-- Problem --
Print every line of the data word for word.

--- Data ---

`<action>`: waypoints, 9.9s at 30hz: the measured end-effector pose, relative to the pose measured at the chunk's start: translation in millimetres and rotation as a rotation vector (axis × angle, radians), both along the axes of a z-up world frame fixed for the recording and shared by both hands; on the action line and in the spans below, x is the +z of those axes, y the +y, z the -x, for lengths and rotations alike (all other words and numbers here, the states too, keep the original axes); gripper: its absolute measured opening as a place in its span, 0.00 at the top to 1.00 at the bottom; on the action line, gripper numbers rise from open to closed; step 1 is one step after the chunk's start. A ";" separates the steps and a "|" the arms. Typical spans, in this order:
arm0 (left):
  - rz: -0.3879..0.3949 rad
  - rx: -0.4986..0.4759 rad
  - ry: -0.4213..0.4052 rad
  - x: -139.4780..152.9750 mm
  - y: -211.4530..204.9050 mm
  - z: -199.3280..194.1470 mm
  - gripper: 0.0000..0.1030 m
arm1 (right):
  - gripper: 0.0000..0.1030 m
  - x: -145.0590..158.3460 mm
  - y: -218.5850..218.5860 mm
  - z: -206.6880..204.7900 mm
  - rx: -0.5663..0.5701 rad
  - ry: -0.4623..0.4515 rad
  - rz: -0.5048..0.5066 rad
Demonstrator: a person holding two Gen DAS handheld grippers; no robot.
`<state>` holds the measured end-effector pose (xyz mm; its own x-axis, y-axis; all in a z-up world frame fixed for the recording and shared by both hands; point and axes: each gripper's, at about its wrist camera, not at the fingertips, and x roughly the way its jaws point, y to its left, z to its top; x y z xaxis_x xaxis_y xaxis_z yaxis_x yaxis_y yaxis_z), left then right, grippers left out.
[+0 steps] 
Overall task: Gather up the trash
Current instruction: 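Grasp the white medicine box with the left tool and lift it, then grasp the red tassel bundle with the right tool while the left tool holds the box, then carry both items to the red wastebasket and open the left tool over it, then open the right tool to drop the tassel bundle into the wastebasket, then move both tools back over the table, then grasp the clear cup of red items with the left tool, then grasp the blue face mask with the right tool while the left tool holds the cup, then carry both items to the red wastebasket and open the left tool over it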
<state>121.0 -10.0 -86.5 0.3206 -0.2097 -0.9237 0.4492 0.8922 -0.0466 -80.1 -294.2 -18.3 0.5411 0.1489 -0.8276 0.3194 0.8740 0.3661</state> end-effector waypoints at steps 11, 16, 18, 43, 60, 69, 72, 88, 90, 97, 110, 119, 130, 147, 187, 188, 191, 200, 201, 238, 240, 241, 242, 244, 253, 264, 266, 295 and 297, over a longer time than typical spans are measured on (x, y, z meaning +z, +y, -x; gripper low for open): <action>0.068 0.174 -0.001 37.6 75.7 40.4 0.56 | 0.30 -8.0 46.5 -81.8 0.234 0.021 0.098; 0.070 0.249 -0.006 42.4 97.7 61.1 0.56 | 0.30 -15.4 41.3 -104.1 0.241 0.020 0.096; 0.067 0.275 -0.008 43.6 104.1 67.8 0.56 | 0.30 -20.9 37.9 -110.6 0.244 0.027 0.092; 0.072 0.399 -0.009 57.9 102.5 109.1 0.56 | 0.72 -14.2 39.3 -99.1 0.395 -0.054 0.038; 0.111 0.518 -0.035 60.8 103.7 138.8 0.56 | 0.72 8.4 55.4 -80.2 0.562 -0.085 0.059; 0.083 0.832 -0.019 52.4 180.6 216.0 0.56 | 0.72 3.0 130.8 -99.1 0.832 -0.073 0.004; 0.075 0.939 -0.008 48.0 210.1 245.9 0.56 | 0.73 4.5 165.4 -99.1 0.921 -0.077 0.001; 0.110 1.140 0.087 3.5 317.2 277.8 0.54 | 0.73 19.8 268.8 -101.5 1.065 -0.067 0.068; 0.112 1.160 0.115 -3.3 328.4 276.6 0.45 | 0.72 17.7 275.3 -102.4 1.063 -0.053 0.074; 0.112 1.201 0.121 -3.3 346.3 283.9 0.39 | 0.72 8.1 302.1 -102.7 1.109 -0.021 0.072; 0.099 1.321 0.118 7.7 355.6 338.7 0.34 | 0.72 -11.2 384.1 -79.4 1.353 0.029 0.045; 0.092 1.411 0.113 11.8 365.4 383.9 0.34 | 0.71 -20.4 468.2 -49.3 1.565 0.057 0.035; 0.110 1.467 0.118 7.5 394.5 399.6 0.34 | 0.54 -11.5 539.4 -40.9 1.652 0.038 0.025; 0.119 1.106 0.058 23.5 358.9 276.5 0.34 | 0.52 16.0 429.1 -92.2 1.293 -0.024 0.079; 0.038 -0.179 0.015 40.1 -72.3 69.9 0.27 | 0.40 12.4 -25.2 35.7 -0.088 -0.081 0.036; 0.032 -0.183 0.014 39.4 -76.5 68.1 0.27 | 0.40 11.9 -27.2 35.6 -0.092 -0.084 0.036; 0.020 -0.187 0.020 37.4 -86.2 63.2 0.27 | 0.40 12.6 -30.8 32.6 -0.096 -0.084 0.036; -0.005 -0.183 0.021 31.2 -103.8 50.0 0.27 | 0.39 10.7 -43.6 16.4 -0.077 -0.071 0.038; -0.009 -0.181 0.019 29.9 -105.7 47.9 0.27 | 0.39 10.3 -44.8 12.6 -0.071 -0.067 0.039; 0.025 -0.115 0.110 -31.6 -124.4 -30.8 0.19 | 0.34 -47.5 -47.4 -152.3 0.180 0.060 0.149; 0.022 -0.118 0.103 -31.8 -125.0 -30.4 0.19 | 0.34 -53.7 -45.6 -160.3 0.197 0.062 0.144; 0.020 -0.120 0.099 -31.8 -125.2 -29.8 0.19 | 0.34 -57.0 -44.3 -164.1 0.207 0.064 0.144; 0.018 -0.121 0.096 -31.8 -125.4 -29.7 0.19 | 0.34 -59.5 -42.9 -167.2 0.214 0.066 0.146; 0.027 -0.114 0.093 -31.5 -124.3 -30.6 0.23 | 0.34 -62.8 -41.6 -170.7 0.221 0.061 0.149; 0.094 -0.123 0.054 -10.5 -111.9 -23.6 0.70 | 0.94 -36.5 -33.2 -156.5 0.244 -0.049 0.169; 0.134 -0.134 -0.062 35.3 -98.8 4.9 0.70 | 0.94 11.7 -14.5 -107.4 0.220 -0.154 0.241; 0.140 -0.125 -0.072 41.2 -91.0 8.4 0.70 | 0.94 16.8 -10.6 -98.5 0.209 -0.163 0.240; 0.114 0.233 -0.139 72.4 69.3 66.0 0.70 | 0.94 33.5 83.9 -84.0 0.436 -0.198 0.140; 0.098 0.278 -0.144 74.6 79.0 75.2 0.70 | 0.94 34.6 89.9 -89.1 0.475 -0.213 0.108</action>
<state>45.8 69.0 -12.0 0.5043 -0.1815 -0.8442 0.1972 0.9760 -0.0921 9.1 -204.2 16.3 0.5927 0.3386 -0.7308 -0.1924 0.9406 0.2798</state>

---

-- Task solution --
`<action>`: waypoints, 9.9s at 30hz: the measured end-effector pose, relative to the pose measured at the chunk's start: translation in millimetres and rotation as a rotation vector (axis × angle, radians), both along the axes of a z-up world frame fixed for the recording and shared by both hands; on the action line and in the spans below, x is the +z of those axes, y the +y, z the -x, for lengths and rotations alike (all other words and numbers here, the states too, keep the original axes); gripper: its absolute measured opening as a place in its span, 0.00 at the top to 1.00 at the bottom; on the action line, gripper numbers rise from open to closed; step 1 is one step after the chunk's start. A ";" separates the steps and a "|" the arms. Typical spans, in this order:
arm0 (left):
  - rz: -0.3879..0.3949 rad
  - rx: -0.4986..0.4759 rad
  - ry: -0.4213..0.4052 rad
  - x: -139.4780..152.9750 mm
  - y: -211.4530..204.9050 mm
  - z: -199.3280..194.1470 mm
  - gripper: 0.0000..0.1030 m
arm1 (right):
  - gripper: 0.0000..0.1030 m
  - x: -145.0590..158.3460 mm
  - y: -218.5850..218.5860 mm
  - z: -206.6880..204.7900 mm
  - rx: -0.5663..0.5701 rad
  - ry: -0.4623..0.4515 rad
  - rz: -0.5048..0.5066 rad
Demonstrator: a person holding two Gen DAS handheld grippers; no robot.
`<state>` holds the measured end-effector pose (xyz mm; its own x-axis, y-axis; all in a z-up world frame fixed for the recording and shared by both hands; point and axes: each gripper's, at about its wrist camera, not at the fingertips, and x roughly the way its jaws point, y to its left, z to its top; x y z xaxis_x xaxis_y xaxis_z yaxis_x yaxis_y yaxis_z), left then right, grippers left out.
[+0 steps] 
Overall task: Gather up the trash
Current instruction: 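Grasp the white medicine box with the left tool and lift it, then grasp the red tassel bundle with the right tool while the left tool holds the box, then carry both items to the red wastebasket and open the left tool over it, then open the right tool to drop the tassel bundle into the wastebasket, then move both tools back over the table, then grasp the clear cup of red items with the left tool, then grasp the blue face mask with the right tool while the left tool holds the cup, then carry both items to the red wastebasket and open the left tool over it
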<state>121.0 -10.0 -86.5 0.3206 -0.2097 -0.9237 0.4492 0.8922 -0.0466 -80.1 -294.2 -18.3 0.5411 0.1489 -0.8276 0.3194 0.8740 0.3661</state> end-effector waypoints at steps 11, 16, 18, 43, 60, 69, 72, 88, 90, 97, 110, 119, 130, 147, 187, 188, 191, 200, 201, 238, 240, 241, 242, 244, 253, 264, 266, 295 and 297, over a longer time than typical spans are measured on (x, y, z meaning +z, +y, -x; gripper low for open): <action>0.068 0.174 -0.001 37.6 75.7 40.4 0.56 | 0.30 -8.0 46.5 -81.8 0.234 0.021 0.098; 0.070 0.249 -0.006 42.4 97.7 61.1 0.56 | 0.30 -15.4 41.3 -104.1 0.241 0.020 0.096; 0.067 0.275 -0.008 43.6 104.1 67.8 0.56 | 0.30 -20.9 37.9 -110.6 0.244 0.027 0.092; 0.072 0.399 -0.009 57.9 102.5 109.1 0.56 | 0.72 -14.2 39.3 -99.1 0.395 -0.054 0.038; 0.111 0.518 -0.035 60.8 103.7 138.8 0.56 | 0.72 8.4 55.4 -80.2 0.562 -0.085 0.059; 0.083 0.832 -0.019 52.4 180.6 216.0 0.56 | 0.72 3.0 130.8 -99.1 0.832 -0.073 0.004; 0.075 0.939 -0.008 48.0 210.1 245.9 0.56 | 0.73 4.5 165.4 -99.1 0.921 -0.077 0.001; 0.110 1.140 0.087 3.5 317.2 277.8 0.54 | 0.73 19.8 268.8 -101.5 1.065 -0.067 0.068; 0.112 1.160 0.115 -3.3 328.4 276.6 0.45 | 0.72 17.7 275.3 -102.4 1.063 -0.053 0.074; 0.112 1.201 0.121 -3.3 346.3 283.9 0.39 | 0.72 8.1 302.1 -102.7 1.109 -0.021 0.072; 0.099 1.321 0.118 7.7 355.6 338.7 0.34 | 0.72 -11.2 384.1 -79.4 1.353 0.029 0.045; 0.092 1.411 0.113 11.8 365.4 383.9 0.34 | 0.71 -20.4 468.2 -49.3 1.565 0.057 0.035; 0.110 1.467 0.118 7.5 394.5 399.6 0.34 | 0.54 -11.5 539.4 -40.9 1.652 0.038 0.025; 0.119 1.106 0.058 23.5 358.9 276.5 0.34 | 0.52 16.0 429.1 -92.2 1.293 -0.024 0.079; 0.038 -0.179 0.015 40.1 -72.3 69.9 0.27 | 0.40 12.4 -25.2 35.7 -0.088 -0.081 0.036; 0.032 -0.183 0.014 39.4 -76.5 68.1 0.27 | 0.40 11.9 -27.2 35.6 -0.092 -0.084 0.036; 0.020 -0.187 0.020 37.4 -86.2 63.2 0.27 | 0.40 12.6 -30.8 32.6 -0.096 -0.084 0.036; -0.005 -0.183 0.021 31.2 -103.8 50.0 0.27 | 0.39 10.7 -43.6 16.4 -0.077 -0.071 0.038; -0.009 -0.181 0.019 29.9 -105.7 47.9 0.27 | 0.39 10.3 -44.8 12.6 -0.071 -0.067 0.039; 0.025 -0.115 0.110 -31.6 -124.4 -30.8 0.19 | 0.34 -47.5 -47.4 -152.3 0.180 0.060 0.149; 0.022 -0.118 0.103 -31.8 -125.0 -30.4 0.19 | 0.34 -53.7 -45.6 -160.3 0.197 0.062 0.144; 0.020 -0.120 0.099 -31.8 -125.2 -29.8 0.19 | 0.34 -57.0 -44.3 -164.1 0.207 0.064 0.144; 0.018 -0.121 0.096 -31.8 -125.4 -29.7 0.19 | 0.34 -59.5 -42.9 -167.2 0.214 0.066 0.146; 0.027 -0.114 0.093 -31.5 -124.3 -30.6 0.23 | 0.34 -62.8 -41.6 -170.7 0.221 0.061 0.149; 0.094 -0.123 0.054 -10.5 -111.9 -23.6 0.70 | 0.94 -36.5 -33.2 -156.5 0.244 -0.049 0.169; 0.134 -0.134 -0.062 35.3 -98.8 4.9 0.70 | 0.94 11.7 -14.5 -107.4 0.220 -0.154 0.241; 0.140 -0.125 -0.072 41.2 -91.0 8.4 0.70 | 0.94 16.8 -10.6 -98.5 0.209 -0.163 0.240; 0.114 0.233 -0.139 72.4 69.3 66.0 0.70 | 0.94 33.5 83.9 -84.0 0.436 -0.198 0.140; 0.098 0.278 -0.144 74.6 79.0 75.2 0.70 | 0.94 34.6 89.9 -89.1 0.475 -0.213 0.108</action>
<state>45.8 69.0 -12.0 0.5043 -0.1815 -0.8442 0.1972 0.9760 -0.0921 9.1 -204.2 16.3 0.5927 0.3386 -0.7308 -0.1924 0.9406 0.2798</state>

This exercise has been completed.